Exercise instructions:
Every line with the word "outline" in it should be extracted from the data that follows.

[Items listed in a dataset]
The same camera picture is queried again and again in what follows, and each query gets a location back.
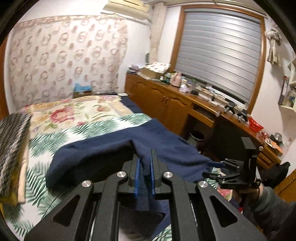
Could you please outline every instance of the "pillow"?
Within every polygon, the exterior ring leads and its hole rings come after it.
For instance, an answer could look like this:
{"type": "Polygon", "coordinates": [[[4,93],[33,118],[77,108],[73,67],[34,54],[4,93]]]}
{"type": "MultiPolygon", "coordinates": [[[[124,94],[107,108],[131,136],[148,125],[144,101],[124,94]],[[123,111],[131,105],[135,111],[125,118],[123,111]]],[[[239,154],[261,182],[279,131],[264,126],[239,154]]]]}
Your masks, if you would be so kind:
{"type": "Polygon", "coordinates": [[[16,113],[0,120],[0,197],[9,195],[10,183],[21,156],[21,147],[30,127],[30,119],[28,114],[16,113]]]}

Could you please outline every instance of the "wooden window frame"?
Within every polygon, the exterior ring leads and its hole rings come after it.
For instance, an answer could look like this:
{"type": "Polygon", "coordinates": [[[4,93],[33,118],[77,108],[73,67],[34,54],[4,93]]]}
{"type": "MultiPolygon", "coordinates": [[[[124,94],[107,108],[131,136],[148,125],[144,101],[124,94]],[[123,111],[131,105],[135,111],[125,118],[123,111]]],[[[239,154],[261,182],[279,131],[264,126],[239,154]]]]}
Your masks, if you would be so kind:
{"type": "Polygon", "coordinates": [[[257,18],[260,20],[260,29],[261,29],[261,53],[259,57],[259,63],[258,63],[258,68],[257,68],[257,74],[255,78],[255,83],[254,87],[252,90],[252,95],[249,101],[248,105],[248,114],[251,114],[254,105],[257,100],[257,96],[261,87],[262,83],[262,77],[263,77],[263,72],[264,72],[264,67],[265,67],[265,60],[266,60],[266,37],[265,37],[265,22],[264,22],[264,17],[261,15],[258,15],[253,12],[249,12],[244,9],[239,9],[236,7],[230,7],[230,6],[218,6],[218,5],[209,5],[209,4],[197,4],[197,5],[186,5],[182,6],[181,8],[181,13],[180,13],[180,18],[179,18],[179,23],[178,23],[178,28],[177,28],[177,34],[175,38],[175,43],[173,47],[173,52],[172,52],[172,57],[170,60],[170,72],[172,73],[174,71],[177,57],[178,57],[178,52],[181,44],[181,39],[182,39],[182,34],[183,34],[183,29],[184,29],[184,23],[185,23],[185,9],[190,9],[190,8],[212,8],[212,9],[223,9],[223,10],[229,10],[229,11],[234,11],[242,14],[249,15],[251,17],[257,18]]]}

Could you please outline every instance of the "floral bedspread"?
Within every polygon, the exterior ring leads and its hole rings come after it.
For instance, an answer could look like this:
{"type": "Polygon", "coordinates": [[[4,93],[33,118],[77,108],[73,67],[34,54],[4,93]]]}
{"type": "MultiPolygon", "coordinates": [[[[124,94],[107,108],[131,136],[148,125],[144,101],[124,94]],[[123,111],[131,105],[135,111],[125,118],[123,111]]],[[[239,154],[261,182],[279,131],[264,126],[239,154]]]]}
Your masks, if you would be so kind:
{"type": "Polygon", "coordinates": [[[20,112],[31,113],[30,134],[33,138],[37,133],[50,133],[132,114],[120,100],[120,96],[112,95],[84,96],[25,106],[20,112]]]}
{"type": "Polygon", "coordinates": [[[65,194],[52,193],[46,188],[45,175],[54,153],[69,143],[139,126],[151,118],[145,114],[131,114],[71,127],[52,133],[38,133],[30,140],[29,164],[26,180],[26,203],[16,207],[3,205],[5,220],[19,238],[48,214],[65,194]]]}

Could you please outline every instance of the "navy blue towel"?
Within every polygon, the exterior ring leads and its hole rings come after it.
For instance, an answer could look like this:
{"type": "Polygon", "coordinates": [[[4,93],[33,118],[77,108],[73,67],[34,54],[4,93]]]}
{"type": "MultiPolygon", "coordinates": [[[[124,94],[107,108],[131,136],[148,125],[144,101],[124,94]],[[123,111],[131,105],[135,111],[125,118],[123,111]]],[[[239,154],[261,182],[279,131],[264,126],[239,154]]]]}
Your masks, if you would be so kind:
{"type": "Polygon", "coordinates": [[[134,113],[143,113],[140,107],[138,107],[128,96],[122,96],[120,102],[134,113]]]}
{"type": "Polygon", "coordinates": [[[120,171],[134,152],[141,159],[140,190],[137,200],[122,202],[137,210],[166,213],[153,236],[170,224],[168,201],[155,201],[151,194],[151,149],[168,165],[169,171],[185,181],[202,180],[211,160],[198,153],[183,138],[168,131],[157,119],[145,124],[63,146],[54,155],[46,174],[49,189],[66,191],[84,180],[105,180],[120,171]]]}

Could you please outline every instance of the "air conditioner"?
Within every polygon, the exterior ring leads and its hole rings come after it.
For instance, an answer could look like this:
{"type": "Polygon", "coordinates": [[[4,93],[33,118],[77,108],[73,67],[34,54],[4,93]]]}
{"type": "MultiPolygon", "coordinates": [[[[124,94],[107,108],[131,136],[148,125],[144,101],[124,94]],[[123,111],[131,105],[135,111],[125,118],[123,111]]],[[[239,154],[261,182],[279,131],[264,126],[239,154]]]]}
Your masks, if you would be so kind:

Task answer:
Could you please outline every instance of the "pillow"?
Could you please outline every instance of the "wooden window frame"?
Could you please outline every instance of the "floral bedspread"?
Could you please outline every instance of the "navy blue towel"?
Could you please outline every instance of the "air conditioner"?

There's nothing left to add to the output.